**Work instructions**
Output the full listing below exactly, without the pictures.

**Data below**
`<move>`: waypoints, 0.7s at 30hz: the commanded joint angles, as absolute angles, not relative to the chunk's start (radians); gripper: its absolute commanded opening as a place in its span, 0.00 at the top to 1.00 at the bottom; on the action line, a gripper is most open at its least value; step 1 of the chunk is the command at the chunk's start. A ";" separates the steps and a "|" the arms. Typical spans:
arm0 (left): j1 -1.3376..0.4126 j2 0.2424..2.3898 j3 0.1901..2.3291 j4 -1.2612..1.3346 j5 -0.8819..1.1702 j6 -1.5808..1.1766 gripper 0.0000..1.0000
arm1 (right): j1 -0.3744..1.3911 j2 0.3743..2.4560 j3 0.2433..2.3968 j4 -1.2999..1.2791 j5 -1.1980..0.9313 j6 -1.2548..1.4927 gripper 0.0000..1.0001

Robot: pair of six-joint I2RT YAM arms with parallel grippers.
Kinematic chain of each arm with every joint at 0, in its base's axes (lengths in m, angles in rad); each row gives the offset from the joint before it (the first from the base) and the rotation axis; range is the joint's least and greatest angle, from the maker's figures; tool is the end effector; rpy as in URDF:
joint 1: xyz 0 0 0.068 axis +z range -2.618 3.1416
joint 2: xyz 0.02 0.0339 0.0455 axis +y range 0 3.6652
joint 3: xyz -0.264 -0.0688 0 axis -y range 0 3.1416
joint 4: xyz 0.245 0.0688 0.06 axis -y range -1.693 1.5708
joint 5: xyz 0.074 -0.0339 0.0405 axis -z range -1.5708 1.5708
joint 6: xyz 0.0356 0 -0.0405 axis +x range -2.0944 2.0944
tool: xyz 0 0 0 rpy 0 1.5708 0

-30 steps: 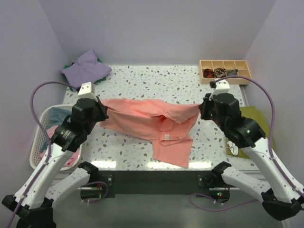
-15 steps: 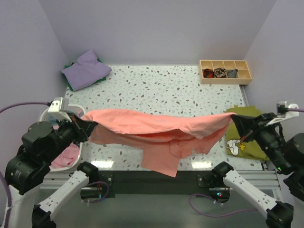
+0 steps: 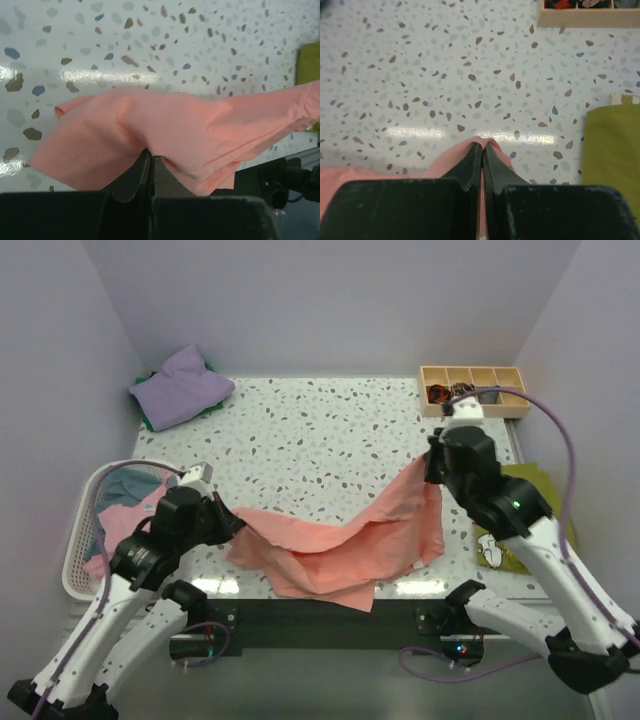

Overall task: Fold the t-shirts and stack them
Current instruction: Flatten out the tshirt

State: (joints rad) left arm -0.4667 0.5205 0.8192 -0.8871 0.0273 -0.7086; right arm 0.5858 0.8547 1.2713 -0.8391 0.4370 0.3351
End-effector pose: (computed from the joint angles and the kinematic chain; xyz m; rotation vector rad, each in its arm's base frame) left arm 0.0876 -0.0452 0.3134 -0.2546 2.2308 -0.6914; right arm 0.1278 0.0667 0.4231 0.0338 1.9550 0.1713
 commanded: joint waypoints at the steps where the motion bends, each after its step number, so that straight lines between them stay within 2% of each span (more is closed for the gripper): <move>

**Your response**
`<move>`: waypoints, 0.7s at 30hz: the commanded joint angles, as absolute angles, not relative to the chunk's start (radians); gripper: its absolute commanded opening as a place in its span, 0.00 at the top to 1.00 at the bottom; on the action line, a gripper is most open at its least value; step 1 of the chunk is the command at the chunk's start. A ";" separates the steps and a "|" the arms. Typical spans:
arm0 (left): j1 -1.3376..0.4126 j2 0.2424..2.3898 j3 0.1901..2.3291 j4 -1.2612..1.3346 j5 -0.8819..1.1702 j6 -1.5808..1.1766 gripper 0.0000..1.0000
arm1 (right): j1 -0.3744..1.3911 j2 0.3743..2.4560 j3 0.2433..2.3968 j4 -1.2999..1.2791 j5 -1.1980..0.9313 j6 -1.2548..1.4927 gripper 0.0000..1.0001

Robot: pair of six-joint I2RT YAM arms with parallel grippers.
Kinematic chain of each arm with every joint at 0, in its base's axes (lengths in m, angles in rad); each row gives the offset from the joint before it (the first from the base) and the rotation axis; range is the joint's least and greatest angle, from the maker's figures; tool is the end effector; rpy as in URDF:
joint 1: xyz 0 0 0.068 axis +z range -2.618 3.1416
joint 2: xyz 0.02 0.0339 0.0455 axis +y range 0 3.6652
joint 3: xyz -0.264 -0.0688 0 axis -y range 0 3.1416
joint 4: xyz 0.245 0.0688 0.06 axis -y range -1.693 1.5708
joint 5: xyz 0.074 -0.0339 0.0405 axis -z range -1.5708 1.5708
joint 6: xyz 0.0356 0 -0.0405 axis +x range -2.0944 2.0944
tool: xyz 0 0 0 rpy 0 1.5708 0

-30 steps: 
-15 steps: 
+0 steps: 

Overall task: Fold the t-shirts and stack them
Current instruction: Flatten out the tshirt

State: (joints rad) left arm -0.4667 0.5205 0.8192 -0.8871 0.0273 -0.7086; right arm 0.5858 0.8547 1.2713 -0.8391 0.4370 0.3351
End-effector pose: (computed from the joint angles and the kinematic chain; xyz m; rotation vector rad, each in its arm's base frame) left arm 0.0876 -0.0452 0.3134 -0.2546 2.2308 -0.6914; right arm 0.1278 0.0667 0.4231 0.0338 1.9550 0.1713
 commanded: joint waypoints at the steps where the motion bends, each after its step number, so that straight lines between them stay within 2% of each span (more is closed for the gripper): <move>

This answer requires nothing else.